[Data section]
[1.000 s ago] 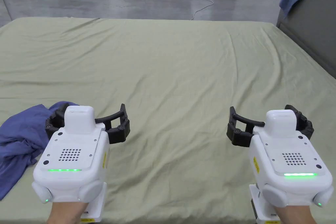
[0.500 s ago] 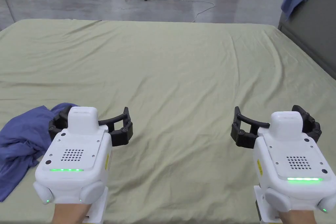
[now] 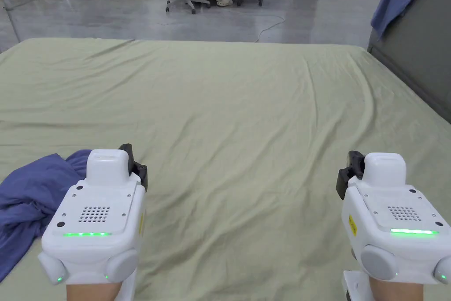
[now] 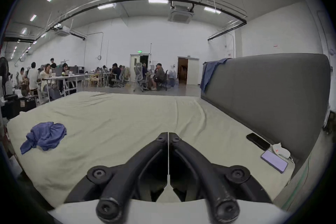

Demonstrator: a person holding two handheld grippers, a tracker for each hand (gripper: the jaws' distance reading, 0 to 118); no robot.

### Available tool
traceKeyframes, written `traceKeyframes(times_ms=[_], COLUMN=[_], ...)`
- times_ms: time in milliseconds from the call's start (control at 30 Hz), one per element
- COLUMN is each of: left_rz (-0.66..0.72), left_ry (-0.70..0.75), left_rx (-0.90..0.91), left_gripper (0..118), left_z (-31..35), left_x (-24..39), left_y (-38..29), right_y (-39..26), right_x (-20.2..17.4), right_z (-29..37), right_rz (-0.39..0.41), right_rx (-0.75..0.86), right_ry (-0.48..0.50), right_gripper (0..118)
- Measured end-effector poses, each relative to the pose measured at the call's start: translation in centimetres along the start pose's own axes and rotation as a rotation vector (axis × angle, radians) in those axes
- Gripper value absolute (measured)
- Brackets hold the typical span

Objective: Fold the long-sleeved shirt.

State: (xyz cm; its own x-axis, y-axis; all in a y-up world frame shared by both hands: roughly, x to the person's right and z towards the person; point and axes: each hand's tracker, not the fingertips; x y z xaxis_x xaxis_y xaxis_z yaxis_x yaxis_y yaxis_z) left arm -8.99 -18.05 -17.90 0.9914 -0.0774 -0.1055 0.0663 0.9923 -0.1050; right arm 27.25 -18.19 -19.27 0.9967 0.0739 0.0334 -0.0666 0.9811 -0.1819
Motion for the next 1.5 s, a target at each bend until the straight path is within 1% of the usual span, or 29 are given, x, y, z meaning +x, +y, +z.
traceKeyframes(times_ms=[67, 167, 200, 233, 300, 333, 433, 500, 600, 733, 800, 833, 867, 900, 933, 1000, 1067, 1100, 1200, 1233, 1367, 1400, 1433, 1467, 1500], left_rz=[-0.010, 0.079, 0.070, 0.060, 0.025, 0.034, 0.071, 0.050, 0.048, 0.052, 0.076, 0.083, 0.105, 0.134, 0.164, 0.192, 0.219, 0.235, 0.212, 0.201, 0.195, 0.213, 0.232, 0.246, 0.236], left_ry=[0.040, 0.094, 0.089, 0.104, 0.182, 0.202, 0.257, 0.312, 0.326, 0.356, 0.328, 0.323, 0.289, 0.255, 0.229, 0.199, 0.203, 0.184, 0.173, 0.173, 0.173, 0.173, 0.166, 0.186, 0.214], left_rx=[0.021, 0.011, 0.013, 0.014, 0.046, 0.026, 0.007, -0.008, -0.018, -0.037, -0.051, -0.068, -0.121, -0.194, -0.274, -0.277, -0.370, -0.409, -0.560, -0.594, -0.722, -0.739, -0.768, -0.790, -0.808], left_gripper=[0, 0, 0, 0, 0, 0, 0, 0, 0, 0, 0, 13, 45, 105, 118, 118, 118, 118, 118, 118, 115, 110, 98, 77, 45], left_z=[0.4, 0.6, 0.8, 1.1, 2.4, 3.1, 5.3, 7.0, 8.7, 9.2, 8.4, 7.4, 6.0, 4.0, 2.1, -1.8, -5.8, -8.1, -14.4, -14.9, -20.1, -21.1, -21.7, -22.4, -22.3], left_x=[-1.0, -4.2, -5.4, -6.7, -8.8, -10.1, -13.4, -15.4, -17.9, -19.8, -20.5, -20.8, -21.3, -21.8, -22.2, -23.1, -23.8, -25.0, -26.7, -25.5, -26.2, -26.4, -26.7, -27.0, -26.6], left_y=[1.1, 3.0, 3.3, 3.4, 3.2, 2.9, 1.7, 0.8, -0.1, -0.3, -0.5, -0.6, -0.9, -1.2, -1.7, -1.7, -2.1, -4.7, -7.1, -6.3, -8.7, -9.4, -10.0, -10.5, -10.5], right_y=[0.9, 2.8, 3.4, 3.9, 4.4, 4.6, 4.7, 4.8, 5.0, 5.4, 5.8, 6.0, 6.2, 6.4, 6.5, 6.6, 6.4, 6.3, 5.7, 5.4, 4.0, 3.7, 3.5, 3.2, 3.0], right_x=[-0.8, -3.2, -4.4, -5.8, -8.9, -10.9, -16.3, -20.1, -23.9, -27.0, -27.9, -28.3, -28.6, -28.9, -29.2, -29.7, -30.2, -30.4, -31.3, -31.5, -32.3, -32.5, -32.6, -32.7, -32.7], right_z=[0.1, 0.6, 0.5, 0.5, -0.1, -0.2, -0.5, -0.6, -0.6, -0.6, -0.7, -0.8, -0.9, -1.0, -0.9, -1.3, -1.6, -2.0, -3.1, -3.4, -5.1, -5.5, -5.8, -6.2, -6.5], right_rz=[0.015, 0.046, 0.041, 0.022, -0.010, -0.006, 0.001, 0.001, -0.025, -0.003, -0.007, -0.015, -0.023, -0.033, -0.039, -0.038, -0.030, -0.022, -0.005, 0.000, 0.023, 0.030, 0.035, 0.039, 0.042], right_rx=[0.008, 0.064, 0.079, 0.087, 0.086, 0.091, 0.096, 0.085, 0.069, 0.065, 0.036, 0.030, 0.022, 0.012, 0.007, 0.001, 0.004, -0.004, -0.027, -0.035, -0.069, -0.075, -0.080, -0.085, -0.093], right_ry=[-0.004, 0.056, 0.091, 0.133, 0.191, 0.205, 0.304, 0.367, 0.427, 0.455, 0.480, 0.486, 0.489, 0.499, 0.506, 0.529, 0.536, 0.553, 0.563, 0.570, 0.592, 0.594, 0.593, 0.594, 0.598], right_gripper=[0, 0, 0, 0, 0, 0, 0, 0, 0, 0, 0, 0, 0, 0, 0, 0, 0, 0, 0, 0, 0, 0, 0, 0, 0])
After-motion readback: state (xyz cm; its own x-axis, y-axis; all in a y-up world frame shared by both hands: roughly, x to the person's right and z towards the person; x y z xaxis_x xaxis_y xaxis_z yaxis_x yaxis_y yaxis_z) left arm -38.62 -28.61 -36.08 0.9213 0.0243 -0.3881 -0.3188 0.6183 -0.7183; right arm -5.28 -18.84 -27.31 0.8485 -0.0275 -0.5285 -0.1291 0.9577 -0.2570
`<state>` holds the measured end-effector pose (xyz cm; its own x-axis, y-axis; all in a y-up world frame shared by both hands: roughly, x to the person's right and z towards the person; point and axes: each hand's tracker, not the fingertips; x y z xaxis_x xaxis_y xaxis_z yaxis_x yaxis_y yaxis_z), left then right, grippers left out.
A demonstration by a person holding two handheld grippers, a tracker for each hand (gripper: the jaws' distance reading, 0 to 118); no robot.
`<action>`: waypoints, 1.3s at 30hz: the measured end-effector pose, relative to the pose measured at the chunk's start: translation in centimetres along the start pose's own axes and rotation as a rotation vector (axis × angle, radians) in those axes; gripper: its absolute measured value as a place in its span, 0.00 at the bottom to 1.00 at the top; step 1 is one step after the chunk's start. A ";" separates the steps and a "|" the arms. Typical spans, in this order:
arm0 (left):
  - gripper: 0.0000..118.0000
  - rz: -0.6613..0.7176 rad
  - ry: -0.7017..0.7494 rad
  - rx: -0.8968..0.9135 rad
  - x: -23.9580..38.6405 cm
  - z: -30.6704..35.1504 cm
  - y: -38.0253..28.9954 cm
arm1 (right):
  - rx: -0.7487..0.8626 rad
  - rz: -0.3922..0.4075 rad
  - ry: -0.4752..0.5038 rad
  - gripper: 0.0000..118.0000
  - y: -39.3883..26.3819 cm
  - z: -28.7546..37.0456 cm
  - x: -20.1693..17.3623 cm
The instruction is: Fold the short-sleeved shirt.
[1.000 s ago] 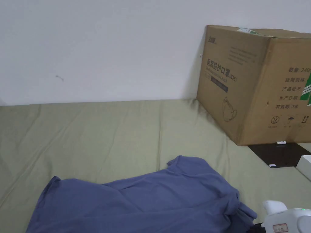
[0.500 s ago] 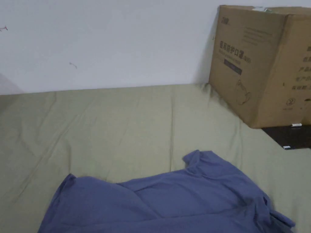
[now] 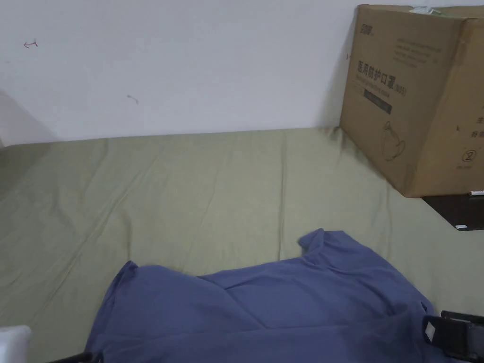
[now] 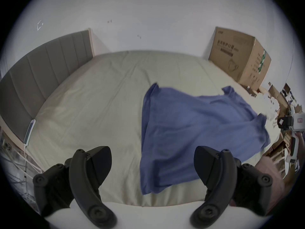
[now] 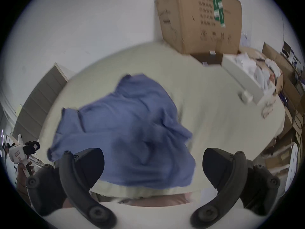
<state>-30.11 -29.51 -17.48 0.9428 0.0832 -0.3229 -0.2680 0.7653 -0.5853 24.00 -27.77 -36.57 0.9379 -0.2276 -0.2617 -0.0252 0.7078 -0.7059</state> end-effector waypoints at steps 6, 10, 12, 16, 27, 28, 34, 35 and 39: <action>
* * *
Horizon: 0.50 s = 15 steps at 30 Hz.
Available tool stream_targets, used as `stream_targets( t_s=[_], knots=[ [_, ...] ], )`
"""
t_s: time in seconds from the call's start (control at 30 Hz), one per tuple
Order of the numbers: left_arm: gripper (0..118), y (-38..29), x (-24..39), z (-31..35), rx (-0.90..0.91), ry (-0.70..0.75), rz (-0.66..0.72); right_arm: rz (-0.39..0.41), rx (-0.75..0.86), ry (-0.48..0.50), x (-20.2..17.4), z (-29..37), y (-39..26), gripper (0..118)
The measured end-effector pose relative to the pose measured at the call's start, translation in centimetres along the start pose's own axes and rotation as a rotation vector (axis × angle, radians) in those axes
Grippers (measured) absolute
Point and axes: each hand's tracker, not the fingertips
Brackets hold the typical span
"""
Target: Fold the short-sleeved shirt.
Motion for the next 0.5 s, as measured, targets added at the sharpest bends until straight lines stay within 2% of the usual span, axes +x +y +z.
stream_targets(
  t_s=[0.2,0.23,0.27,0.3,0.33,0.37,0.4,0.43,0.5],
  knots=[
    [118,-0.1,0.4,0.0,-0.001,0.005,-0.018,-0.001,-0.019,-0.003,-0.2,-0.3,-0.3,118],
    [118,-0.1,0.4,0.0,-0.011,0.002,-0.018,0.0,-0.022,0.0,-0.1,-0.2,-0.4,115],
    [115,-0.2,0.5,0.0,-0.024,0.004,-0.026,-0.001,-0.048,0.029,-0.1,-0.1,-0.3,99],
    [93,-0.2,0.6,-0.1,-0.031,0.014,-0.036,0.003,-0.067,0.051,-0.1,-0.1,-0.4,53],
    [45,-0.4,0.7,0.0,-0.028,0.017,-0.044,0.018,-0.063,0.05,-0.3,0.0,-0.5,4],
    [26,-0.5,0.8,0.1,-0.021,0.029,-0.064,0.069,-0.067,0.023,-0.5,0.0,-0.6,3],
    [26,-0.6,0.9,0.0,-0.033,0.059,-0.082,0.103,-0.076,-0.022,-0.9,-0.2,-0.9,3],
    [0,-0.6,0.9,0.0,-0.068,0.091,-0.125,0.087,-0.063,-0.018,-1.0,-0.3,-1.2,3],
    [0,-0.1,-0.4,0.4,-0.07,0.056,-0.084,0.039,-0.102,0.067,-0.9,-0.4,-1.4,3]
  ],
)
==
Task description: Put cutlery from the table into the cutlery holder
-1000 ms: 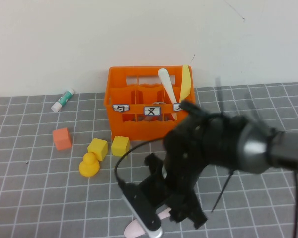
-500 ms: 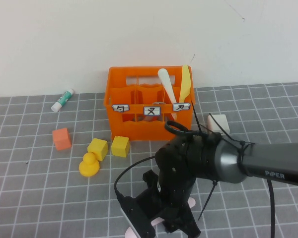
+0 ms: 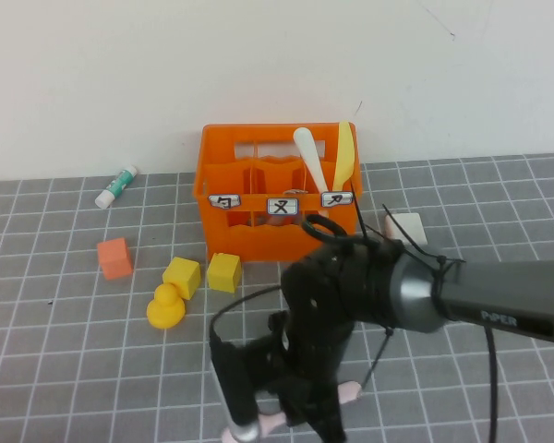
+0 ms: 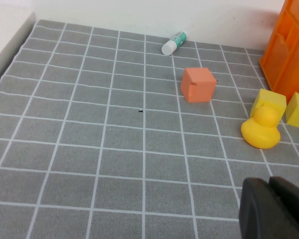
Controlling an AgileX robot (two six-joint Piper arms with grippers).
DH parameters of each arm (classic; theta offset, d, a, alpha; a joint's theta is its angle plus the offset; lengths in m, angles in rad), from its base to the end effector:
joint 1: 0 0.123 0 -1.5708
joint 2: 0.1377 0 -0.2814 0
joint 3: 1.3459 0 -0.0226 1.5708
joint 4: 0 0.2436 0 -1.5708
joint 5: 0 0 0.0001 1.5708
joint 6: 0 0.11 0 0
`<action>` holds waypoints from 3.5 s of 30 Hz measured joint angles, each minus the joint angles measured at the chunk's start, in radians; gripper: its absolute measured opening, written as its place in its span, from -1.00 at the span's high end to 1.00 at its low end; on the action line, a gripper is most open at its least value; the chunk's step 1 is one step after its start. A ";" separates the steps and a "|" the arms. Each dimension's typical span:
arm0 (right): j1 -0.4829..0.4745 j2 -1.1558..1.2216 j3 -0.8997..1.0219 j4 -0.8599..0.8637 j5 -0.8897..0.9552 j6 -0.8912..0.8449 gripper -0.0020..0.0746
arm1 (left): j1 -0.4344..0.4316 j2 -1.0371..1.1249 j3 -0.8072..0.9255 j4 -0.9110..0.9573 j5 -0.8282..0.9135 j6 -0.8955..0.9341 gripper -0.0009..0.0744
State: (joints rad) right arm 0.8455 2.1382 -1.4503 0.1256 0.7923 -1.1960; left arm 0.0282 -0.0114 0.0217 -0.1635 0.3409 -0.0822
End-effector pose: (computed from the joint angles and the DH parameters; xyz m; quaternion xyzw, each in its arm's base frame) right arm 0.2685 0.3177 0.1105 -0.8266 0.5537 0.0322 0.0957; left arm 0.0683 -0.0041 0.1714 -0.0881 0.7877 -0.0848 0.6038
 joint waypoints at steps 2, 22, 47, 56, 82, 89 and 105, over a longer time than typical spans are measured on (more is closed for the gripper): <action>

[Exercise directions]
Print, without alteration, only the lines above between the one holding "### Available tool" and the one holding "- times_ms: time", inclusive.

[Written reply]
### Available tool
traceKeyframes, written `traceKeyframes(times_ms=[_], COLUMN=[_], ...)`
- times_ms: time in milliseconds from the call's start (control at 30 Hz), one per element

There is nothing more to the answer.